Directions:
Go through the data below line by line and report how many lines contain "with", giving only that figure.

Dataset section:
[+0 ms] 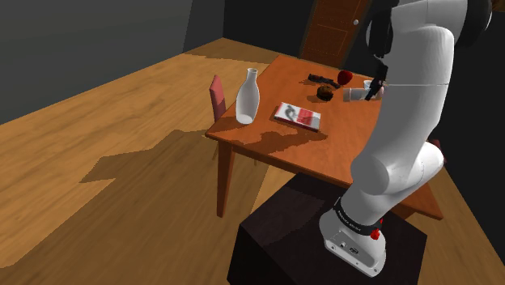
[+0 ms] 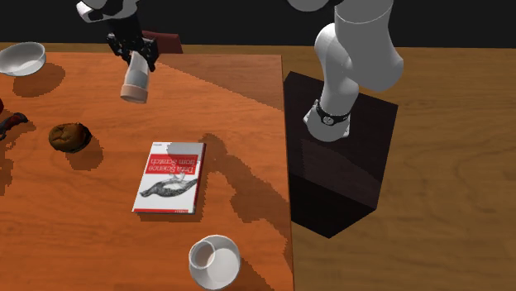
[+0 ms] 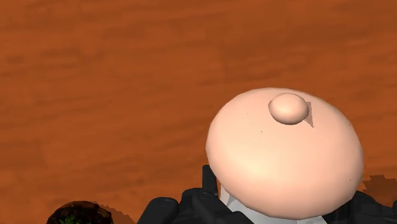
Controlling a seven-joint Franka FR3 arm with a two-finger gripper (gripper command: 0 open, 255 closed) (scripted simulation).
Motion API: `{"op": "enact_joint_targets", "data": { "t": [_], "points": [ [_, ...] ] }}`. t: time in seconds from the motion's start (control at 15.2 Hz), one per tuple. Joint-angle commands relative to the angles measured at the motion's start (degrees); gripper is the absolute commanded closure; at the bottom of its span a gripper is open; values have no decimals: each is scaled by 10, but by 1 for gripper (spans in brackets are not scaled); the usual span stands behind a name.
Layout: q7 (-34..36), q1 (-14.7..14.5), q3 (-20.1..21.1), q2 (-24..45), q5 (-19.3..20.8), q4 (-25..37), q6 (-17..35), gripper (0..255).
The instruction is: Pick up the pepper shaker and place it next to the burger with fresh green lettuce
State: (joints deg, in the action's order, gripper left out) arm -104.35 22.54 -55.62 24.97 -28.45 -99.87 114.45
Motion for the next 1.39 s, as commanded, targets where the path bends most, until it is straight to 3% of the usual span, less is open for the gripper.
{"op": "enact_joint_targets", "data": {
  "t": [0.0,0.46,1.32],
  "points": [
    [21,-7,9,12,-5,19,-7,255],
    [95,-8,50,81,-35,128,-45,255],
    [67,-2,75,117,-70,79,29,255]
  ]
}}
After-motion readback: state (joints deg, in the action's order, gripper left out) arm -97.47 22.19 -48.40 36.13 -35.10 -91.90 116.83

Output for this task:
2